◆ WHAT YOU WILL DO
All of the data is to be printed exactly, though the images must be left off.

◆ EXERCISE DATA
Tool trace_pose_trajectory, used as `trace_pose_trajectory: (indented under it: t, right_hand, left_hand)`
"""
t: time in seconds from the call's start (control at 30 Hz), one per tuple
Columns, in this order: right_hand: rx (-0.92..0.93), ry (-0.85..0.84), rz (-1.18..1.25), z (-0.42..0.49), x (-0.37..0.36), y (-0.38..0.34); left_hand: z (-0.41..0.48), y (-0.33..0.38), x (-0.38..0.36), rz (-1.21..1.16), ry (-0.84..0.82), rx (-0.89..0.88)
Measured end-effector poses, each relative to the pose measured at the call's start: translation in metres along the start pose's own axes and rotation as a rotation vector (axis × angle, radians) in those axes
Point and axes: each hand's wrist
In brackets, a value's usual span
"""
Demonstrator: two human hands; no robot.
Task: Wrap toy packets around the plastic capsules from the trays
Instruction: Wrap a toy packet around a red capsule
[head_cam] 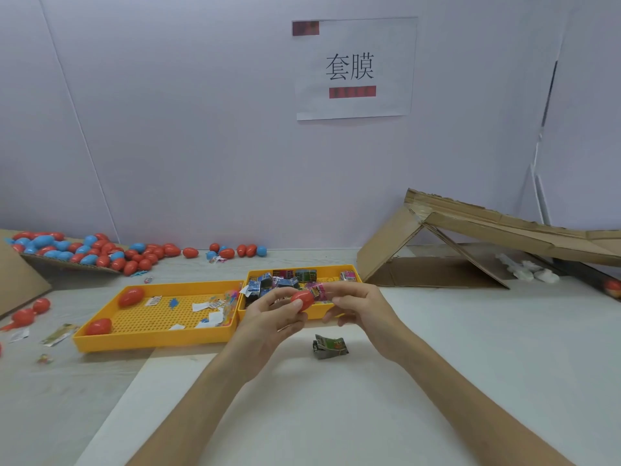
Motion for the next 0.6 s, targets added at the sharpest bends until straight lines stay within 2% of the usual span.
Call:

◆ COMPLETED TASK
Tool trace_pose_trajectory, used as `trace_pose_trajectory: (indented under it: t, right_hand, left_hand)`
"""
t: time in seconds from the call's start (control at 30 Hz), one per tuple
Columns, in this order: right_hand: rx (-0.92..0.93), ry (-0.85..0.84), rz (-1.18..1.25), z (-0.42..0.49), x (-0.37..0.36), y (-0.38..0.34); left_hand: z (-0.41..0.48), y (-0.33..0.38), x (-0.38..0.36), rz (-1.21..1.16), ry (-0.84..0.82), rx (-0.89..0.88)
Measured end-effector poses, each relative to the pose measured at the call's start: translation in metres along the start pose's own axes and rotation as a rotation vector (axis × angle, radians) in those axes
Point and axes: each hand's wrist
In brackets, a value's usual span
"""
Demonstrator: two human hands; no robot.
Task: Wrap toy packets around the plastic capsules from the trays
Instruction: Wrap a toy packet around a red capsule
[head_cam] 
Motion for the next 0.6 s, targets added at the sharpest bends until straight lines stay within 2% of the usual span.
Call:

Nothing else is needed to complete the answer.